As to the report itself, it posits the norms of “human rights” on a society where these things are incompatible. While it blasts Chavez for interfering with the secret ballot in labor organization (a system I think it used by anti-union forces to crush unions into powder) or suppression of the opposition, they assume that conditions in Venezuela are and should be like every other liberal democracy. IN a liberal democracy, a free and fair opposition is absolutely essential. But Chavez is not, nor has he ever been trying to create a liberal democracy in Venezuela. He is working to build a socialist society there, and so he needs to be careful, because the “opposition” are the people who are not loyal to the regime. If they get back into power, it won’t just be a change of government like it is here (The Dem’s as opposition are loyal to the regime, that is our Constitution and its institutions, but not to the government, run by Bush and co, for example.) The opposition wants to not only replace Chavez, but obliterate any gains he actually has made for the people of Venezuela.

The report posits the opposition as if they are not trying to overthrow the regime in Venezuela. I would be a bit more sympathetic to the report’s findings if the opposition were actually nonetheless committed to socialism in Venezuela, though they are not supportive of Chavez, but this isn’t the case. The opposition are the rightwingers and capitalists that used to rule and have found themselves in the out group. They were and still are a minority, while the people Chavez caters to are the majority and the new in-group. And there never was real liberal democracy in Venezuela. The pre-Chavez democracy they had was fatally broken and resembled a Kleptocracy.

If Venezuela is or was a liberal democracy, then the concerns that have been raised by the HRW’s report would be valid. They may be accurate, but they are not valid criticisms, because they must be viewed as a product of their authors, and those are Northern liberals. Not necessarily anti-Chavez folks, per se, and this would be an unfair criticism of HRW, but they are definitely individuals that produced a normative report and pass it off without noting their bias. That is my judgment based on the little bit of the report that I read, and my understanding of the background of the situation.

If you do read their report, keep in mind that they are biased toward liberalism, and that situation does not, nor has it ever existed in the vast majority of Latin America.

Serenely,
Doc

On Sat, Sep 20, 2008 at 4:41 PM, Quentin Lewis wrote:

Doc,

Thanks for the analysis…though I know little about them, I guess I had been thinking of HRW as a fairly progressive organization….I’ll certainly judge them a little more critically from now on.
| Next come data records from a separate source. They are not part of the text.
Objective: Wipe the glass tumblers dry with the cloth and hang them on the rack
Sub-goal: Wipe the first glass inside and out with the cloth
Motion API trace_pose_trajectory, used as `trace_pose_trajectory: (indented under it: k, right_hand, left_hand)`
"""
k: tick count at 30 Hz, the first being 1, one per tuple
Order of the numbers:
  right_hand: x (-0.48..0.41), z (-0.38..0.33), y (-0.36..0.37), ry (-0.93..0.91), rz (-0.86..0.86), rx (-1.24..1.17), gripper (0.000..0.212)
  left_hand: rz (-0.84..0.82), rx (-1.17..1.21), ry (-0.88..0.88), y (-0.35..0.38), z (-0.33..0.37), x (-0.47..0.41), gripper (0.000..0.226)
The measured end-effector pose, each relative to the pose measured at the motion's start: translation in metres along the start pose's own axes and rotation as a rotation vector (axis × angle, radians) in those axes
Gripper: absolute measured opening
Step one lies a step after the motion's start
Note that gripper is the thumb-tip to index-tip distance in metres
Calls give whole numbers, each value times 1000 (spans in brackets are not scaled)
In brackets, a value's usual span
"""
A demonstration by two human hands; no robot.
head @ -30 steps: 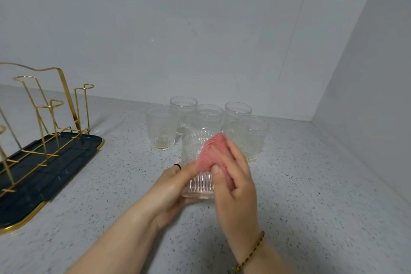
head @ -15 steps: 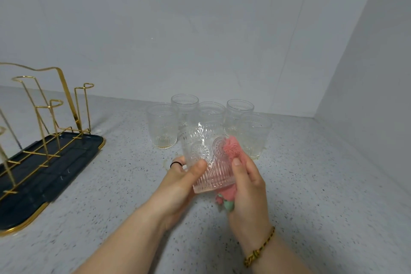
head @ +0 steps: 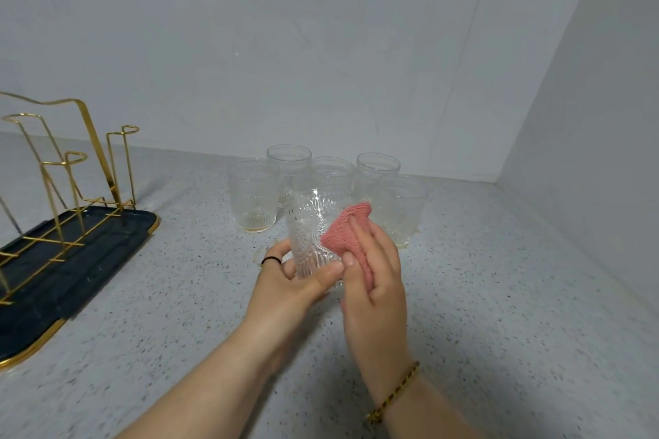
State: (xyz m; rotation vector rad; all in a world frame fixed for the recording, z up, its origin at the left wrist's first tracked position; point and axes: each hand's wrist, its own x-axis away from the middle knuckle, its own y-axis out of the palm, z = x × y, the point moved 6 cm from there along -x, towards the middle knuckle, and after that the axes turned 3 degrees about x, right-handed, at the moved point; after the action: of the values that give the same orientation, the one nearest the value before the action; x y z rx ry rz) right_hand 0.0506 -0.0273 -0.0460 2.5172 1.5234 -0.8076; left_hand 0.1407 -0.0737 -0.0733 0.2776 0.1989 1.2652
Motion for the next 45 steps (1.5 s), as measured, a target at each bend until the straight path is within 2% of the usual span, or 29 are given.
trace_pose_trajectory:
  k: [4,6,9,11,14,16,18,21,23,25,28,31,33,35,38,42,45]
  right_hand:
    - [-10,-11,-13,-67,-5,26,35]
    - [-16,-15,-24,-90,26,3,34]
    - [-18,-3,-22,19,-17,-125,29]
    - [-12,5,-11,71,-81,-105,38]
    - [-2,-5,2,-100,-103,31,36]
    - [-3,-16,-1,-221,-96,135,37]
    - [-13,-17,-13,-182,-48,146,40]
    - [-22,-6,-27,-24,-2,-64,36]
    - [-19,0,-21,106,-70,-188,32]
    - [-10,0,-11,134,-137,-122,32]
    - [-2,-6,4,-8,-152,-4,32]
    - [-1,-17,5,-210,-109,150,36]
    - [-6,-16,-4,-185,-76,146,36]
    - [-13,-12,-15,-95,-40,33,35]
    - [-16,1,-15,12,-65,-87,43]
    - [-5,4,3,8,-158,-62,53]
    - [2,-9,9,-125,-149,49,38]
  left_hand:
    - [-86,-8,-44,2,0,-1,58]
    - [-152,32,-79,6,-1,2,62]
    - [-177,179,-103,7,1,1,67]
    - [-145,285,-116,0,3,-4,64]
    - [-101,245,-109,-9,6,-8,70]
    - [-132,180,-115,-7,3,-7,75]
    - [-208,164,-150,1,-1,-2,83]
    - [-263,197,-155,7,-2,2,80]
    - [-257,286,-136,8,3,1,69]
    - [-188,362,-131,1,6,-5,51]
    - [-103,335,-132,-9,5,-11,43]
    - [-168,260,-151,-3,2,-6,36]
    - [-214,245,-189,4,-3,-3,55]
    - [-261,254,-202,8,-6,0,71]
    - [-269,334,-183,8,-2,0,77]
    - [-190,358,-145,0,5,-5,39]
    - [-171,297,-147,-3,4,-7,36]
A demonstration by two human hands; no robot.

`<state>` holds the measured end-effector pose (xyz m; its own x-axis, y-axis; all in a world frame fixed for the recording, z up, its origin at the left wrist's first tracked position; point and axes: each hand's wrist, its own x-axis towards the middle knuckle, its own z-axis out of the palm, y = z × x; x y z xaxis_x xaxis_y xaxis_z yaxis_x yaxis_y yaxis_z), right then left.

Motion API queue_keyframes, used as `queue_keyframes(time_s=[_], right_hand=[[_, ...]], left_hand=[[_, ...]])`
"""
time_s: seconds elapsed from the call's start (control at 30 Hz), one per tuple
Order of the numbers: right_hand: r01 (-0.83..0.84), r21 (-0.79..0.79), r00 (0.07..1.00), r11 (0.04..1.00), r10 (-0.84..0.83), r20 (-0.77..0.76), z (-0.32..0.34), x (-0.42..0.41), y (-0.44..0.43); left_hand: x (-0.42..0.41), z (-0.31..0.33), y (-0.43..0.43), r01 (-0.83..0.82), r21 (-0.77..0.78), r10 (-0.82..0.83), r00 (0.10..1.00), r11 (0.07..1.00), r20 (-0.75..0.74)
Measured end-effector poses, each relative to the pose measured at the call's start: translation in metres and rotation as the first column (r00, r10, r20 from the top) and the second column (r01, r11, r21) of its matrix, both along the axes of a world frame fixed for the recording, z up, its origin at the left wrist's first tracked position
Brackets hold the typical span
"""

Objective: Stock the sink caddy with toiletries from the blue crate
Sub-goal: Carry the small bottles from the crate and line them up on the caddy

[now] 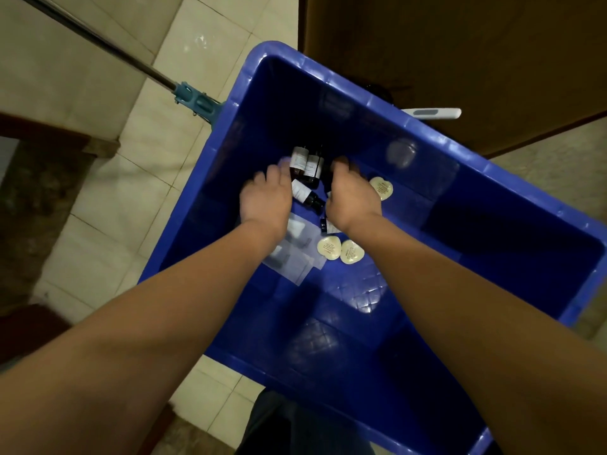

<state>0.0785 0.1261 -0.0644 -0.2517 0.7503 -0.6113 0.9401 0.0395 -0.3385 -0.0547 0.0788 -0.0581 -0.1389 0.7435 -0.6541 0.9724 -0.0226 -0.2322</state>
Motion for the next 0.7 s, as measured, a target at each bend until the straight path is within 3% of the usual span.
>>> queue_keyframes(time_s=[0.33,0.7], right_hand=[[0.039,-0.127,0.998,0.991,-0.044,-0.038,0.009,0.011,-0.006],[0.222,-0.356,0.945,0.908,-0.290,-0.150,0.029,0.020,-0.035]], left_hand=[[-0.007,0.006,-0.012,-0.021,-0.037,0.022,0.999,0.999,0.036],[-0.006,0.039,-0.026,-0.173,0.015,0.170,0.977,0.985,0.128]])
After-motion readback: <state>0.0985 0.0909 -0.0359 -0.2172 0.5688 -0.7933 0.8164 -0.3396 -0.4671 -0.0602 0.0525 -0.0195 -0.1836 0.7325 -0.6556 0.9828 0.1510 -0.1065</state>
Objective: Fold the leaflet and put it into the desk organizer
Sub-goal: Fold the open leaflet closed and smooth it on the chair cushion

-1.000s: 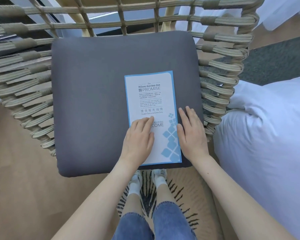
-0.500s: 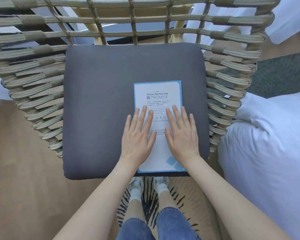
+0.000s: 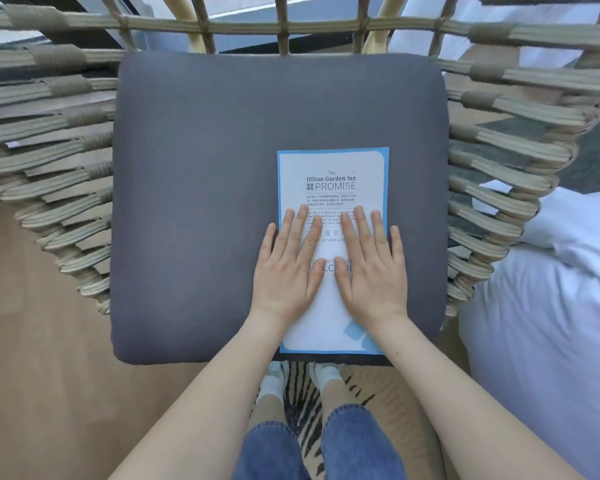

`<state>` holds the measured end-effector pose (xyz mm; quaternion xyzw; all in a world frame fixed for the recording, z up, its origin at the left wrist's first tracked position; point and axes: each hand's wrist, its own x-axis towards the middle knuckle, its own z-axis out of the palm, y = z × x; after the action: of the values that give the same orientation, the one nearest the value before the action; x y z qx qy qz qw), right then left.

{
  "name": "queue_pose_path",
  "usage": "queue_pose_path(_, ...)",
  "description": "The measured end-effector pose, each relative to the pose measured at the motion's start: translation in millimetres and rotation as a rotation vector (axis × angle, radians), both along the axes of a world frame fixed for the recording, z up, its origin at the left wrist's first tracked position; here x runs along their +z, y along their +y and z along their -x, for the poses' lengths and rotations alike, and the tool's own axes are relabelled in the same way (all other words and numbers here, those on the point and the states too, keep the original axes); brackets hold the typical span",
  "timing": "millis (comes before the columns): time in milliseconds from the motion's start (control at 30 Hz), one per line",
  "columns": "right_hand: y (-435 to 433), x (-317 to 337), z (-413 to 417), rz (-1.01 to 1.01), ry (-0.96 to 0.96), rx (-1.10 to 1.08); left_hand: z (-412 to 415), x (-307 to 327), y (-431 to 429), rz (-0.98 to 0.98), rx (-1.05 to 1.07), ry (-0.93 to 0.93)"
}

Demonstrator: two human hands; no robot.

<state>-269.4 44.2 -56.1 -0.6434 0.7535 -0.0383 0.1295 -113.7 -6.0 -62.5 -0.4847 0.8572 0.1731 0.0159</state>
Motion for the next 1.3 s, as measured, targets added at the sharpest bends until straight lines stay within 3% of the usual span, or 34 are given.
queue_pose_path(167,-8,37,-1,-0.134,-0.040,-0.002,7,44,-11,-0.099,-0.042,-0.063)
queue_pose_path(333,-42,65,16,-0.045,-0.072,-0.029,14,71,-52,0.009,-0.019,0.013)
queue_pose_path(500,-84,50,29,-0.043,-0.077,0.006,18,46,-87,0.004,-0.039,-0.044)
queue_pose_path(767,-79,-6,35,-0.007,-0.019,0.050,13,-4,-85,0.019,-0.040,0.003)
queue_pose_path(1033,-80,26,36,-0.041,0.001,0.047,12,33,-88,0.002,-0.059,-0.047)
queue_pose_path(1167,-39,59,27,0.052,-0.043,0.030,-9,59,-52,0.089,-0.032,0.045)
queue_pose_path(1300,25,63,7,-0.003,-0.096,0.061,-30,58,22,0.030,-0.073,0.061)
But I think you’re right about the idealistic bourgeois overtones of the term “human rights”, which only makes sense if your rights are neutered of their material conditions, as they are in liberal democracies like ours. I’m reminded of when Marx talks about the concept of freedom in “Capital” and how important it is in democracies, but that what it really means is nothing more than the freedom of the worker to sell his labor power and the freedom of the capitalist to buy it.

I never bother anymore to read any news item from western sources about Venezuela for exactly these reasons, and I guess I shouldn’t have been so taken in with this one. It always makes me laugh to see elite western liberals and conservatives unite in their condemnation of Chavez whenever the government would crack down on newspapers or something…nothing like a good old red scare to unite seeming political “opposites”. As long as he keeps giving land back to the poor dark-skinned people from whom it was violently taken, I’ll give him a lot more leeway to censor whatever the hell he wants.

Cheers,
Quentin

As a short commentary:
I have been rather critical of Chavez lately. But as I mentioned, I am not critical for the reason many others are. I am not saying he should act more like a liberal. Nor am I saying that he is not going far enough. But he could bring in socialism democratically. He had the political capital to do it. But he opted to take the traditional route. In this case, I have to say I support his ends, but not his means.